**Work instruction:**
Retype every entry exactly, down to the last character.

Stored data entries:
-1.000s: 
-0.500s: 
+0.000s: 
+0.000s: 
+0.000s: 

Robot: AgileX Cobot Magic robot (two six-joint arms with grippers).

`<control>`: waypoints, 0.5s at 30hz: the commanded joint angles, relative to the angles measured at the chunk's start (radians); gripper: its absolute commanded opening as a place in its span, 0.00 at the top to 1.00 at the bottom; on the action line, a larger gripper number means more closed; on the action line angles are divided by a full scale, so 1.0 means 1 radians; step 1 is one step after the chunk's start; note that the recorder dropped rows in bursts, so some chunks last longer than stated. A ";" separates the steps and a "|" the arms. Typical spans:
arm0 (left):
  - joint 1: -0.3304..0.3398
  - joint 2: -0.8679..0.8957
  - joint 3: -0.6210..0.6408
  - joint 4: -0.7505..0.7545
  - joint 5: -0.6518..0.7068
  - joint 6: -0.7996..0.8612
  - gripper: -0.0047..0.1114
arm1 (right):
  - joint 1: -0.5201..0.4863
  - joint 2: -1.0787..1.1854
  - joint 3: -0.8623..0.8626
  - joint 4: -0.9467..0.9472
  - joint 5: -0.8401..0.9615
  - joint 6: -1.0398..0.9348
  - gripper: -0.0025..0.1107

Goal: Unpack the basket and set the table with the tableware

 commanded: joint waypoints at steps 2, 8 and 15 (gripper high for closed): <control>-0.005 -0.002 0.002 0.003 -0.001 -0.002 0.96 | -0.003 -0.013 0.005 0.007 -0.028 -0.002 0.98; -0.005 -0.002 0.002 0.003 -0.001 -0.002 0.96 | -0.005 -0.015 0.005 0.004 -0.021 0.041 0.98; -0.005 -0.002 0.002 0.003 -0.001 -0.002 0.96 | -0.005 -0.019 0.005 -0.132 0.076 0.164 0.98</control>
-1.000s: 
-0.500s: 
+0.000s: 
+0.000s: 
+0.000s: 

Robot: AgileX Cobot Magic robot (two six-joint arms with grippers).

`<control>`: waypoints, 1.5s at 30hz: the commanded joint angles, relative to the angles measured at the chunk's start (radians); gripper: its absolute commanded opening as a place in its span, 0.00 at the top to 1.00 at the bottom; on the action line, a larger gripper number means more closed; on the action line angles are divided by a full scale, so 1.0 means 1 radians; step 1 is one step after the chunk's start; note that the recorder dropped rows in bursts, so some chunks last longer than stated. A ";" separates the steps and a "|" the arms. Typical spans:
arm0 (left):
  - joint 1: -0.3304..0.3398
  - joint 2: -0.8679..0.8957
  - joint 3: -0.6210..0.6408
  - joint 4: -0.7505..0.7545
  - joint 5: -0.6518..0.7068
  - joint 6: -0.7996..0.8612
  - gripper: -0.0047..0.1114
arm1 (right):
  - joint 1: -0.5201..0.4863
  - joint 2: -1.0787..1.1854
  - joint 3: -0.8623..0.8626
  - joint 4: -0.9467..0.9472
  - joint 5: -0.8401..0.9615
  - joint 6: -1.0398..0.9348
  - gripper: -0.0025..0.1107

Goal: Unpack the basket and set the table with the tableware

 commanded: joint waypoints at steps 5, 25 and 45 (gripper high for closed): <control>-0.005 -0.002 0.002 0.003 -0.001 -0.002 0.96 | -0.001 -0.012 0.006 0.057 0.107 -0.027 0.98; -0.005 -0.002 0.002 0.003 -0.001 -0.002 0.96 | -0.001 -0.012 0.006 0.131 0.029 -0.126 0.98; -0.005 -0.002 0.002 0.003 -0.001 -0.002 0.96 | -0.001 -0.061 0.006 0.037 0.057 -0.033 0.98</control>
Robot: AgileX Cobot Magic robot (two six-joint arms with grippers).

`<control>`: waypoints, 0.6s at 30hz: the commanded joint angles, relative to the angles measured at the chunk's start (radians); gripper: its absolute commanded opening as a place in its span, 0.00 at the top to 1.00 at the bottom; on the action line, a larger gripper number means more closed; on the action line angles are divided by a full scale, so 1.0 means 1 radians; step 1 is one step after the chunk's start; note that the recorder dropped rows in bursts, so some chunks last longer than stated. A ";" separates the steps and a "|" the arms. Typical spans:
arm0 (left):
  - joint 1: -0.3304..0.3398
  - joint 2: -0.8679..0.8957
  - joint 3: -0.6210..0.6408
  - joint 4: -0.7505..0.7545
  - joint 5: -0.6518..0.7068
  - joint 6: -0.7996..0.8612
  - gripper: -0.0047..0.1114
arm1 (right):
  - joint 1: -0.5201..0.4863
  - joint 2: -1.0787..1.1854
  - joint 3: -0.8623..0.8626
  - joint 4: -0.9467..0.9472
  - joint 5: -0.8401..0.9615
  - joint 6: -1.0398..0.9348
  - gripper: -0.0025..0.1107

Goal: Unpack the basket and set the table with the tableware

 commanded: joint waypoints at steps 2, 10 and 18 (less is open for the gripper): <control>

**Exercise solution:**
-1.000s: 
-0.500s: 
+0.000s: 
+0.000s: 
+0.000s: 

Robot: AgileX Cobot Magic robot (two six-joint arms with grippers).

`<control>`: waypoints, 0.5s at 30hz: the commanded joint angles, relative to the angles measured at the chunk's start (radians); gripper: its absolute commanded opening as a place in its span, 0.00 at the top to 1.00 at the bottom; on the action line, a larger gripper number means more closed; on the action line angles are divided by a full scale, so 1.0 means 1 radians; step 1 is one step after the chunk's start; note that the recorder dropped rows in bursts, so some chunks last longer than stated. A ";" separates the steps and a "|" the arms. Typical spans:
arm0 (left):
  - joint 1: -0.3304..0.3398
  - joint 2: -0.8679..0.8957
  - joint 3: -0.6210..0.6408
  - joint 4: -0.7505..0.7545
  - joint 5: -0.6518..0.7068
  - joint 6: -0.7996..0.8612
  - gripper: -0.0047..0.1114
arm1 (right):
  - joint 1: -0.5201..0.4863
  - joint 2: -1.0787..1.1854
  - joint 3: -0.8623..0.8626
  - joint 4: -0.9467..0.9472
  - joint 5: -0.8401..0.9615
  - joint 6: -1.0398..0.9348
  - gripper: -0.0025..0.1107

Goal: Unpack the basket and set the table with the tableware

 commanded: joint waypoints at steps 2, 8 and 15 (gripper high for closed): <control>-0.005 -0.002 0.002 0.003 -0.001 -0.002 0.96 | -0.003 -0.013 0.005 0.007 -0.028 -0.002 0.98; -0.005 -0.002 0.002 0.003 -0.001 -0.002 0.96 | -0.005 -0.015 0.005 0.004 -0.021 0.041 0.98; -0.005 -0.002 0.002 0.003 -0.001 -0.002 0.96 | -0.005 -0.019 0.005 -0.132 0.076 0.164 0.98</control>
-1.000s: 
-0.500s: 
+0.000s: 
+0.000s: 
+0.000s: 

Robot: AgileX Cobot Magic robot (two six-joint arms with grippers).

`<control>`: waypoints, 1.5s at 30hz: the commanded joint angles, relative to the angles measured at the chunk's start (radians); gripper: its absolute commanded opening as a place in its span, 0.00 at the top to 1.00 at the bottom; on the action line, a larger gripper number means more closed; on the action line angles are divided by a full scale, so 1.0 means 1 radians; step 1 is one step after the chunk's start; note that the recorder dropped rows in bursts, so some chunks last longer than stated. A ";" separates the steps and a "|" the arms. Typical spans:
arm0 (left):
  - joint 1: -0.3304..0.3398
  - joint 2: -0.8679..0.8957
  - joint 3: -0.6210..0.6408
  - joint 4: -0.7505..0.7545
  - joint 5: -0.6518..0.7068
  - joint 6: -0.7996..0.8612
  - gripper: -0.0047..0.1114
arm1 (right):
  - joint 1: -0.5201..0.4863
  - joint 2: -1.0787..1.1854
  - joint 3: -0.8623..0.8626
  - joint 4: -0.9467..0.9472
  - joint 5: -0.8401..0.9615
  - joint 6: -1.0398..0.9348
  - gripper: -0.0025..0.1107

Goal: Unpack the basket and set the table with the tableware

 commanded: joint waypoints at steps 5, 25 and 45 (gripper high for closed): <control>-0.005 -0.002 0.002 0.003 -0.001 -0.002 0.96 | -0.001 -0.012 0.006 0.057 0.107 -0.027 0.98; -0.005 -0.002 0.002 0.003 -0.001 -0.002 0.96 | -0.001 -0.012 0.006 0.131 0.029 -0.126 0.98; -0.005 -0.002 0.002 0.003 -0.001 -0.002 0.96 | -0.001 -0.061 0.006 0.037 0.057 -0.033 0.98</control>
Robot: AgileX Cobot Magic robot (two six-joint arms with grippers).

`<control>`: waypoints, 0.6s at 30hz: the commanded joint angles, relative to the angles measured at the chunk's start (radians); gripper: its absolute commanded opening as a place in its span, 0.00 at the top to 1.00 at the bottom; on the action line, a larger gripper number means more closed; on the action line angles are divided by a full scale, so 1.0 means 1 radians; step 1 is one step after the chunk's start; note that the recorder dropped rows in bursts, so some chunks last longer than stated. A ";" separates the steps and a "|" the arms. Typical spans:
arm0 (left):
  - joint 1: -0.3304..0.3398
  - joint 2: -0.8679..0.8957
  - joint 3: -0.6210..0.6408
  - joint 4: -0.7505..0.7545
  - joint 5: -0.6518..0.7068
  - joint 6: -0.7996..0.8612
  - gripper: -0.0047..0.1114
arm1 (right):
  - joint 1: -0.5201..0.4863
  - joint 2: -1.0787..1.1854
  - joint 3: -0.8623..0.8626
  - joint 4: -0.9467..0.9472
  - joint 5: -0.8401..0.9615
  - joint 6: -1.0398..0.9348
  - gripper: -0.0025..0.1107

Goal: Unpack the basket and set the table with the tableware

 commanded: joint waypoints at steps 2, 10 and 18 (less is open for the gripper): <control>

Nothing else remains in this exercise.